Es gibt kaum Zweifel, welchem Typ man die Regierung von Israel zuordnen muss: Seit 2009 erließ sie Gesetze gegen die politische Meinungsfreiheit (so zum Beispiel zwei Gesetze, die sich gegen jene Israelis und Ausländer richten, die einen Boykott Israels wegen der Besetzung palästinensischer Gebiete unterstützen); sowie Gesetze, die auf die Finanzierungsquellen der Zivilgesellschaft abzielen (das „NGO-Gesetz“). Die Regierung untergräbt das Gerichtssystem – der amtierende Justizminister spricht sich offen für einen stärkeren Einfluss der Regierung bei der Berufung von Richtern aus und versucht, die Rechte des Verfassungsgerichts zu beschneiden. Die nationale Rundfunkbehörde verlor an institutioneller Absicherung. Der Premierminister drohte öffentlich, er wolle einen privaten regierungskritischen Fernsehsender schließen. Das alles erinnert stark an die politische Entwicklung in Ungarn und Polen.
Andersdenkende Juden werden als Verräter abgestraft
Die israelische Regierung unterminiert die Gewaltenteilung. Damit schafft sie die Bedingung, den liberalen Teil der israelischen Gesellschaft anzugreifen. Die feindseligen Wortmeldungen von Regierungsmitgliedern richten sich zunehmen gegen die Arbeit von Menschenrechtsorganisationen.
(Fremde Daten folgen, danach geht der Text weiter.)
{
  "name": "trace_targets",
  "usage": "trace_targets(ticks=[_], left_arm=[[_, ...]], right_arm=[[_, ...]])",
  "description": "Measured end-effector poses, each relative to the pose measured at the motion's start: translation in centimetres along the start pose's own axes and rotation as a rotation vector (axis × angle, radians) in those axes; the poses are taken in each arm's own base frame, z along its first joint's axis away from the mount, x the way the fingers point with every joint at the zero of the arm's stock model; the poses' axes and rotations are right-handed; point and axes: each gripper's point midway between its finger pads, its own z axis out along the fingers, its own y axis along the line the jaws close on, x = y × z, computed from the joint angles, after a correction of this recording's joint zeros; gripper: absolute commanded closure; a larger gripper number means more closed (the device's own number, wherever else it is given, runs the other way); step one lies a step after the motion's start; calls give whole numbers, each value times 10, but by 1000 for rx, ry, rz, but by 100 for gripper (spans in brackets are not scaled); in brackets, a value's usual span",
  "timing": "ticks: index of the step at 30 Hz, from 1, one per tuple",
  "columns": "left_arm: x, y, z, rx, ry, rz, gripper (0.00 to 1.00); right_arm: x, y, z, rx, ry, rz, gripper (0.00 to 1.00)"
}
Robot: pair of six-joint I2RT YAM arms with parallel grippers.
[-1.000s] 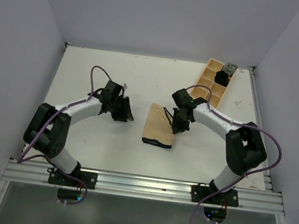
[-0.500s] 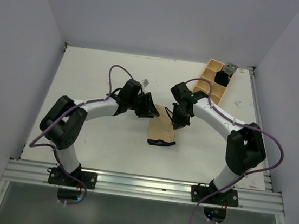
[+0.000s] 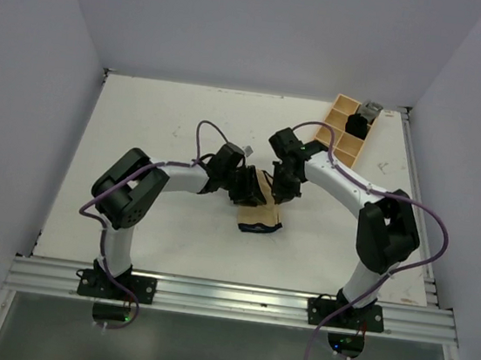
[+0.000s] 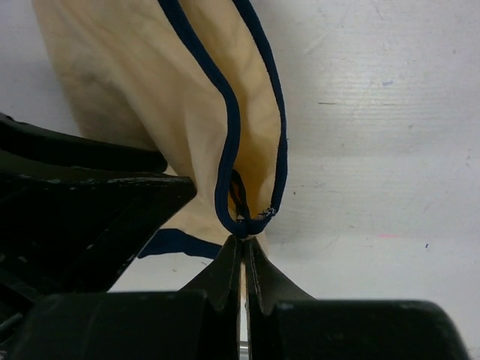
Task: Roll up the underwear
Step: Fold the underwear
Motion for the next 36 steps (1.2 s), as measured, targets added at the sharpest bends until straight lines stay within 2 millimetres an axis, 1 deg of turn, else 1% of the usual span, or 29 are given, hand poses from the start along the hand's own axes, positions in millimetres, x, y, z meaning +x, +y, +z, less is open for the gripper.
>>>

Erst kürzlich kritisierte der israelische Kultusminister den preisgekrönten Film eines Regisseurs wegen dessen Darstellung der Armee. Auch strich der Bildungsminister das Buch einer Romanautorin von der Leseliste für Oberschulen, weil es von einer jüdisch-arabische Beziehung erzählt. Durch den Versuch, die Redefreiheit zu beschränken, verwandelt sich ein gegen Außenstehende gerichteter Nativismus in eine nach innen gerichtete Intoleranz, die andersdenkende Juden als Verräter abstraft.
In Abgrenzung zum liberal-demokratischen System, das Minderheiten schützt, definieren Netanyahu und seine Verbündeten die Demokratie als eine schrankenlose Herrschaft der Mehrheit – genauso wie Viktor Orban, der Ungarn offen als „illiberale Demokratie“ bezeichnet. Netanjahu und Orban handeln, als wären Wahlen die einzige legitime Kontrollinstanz in einer Demokratie. Sie zählen darauf, von der Mehrheit unterstützt zu werden, wenn sie, von Justiz und Medien unbehelligt, ohne Rücksicht über Minderheiten und Andersdenkende hinweg regieren.
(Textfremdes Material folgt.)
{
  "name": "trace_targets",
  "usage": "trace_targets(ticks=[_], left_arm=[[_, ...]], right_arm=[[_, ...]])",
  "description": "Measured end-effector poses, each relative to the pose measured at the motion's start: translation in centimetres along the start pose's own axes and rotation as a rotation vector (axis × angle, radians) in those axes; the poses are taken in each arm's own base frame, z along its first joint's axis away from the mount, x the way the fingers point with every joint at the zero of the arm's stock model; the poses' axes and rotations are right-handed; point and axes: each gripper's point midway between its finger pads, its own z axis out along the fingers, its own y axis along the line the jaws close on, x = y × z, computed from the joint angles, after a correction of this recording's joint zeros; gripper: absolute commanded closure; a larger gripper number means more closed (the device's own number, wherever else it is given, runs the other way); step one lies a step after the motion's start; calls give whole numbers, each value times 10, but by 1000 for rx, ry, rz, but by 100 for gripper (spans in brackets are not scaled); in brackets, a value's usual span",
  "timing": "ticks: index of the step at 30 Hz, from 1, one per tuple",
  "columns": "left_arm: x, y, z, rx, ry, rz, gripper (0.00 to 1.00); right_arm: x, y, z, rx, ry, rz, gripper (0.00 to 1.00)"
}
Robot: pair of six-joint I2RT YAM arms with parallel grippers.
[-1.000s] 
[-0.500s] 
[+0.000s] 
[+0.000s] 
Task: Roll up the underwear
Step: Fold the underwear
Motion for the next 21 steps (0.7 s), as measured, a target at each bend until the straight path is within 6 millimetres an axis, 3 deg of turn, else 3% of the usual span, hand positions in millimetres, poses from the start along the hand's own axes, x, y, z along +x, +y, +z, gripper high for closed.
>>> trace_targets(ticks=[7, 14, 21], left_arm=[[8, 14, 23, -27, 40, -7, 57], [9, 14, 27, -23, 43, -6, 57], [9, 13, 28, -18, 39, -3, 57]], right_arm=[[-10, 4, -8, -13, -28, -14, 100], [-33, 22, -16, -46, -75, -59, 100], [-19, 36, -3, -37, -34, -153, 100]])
Doch was, wenn ihr Kalkül nicht aufgeht, wenn die Widerstandskraft der israelischen Zivilgesellschaft größer ist als die nationalistische Rechte vermutet? An guten Tagen tun sich zehntausende Israelis zusammen und protestieren gegen die Rechtsbrüche des Premierministers oder gegen die massenhafte Abschiebung von Migranten. An Tagen wie diesen geben die Bürger Anlass zur Hoffnung für die liberale Demokratie in Israel.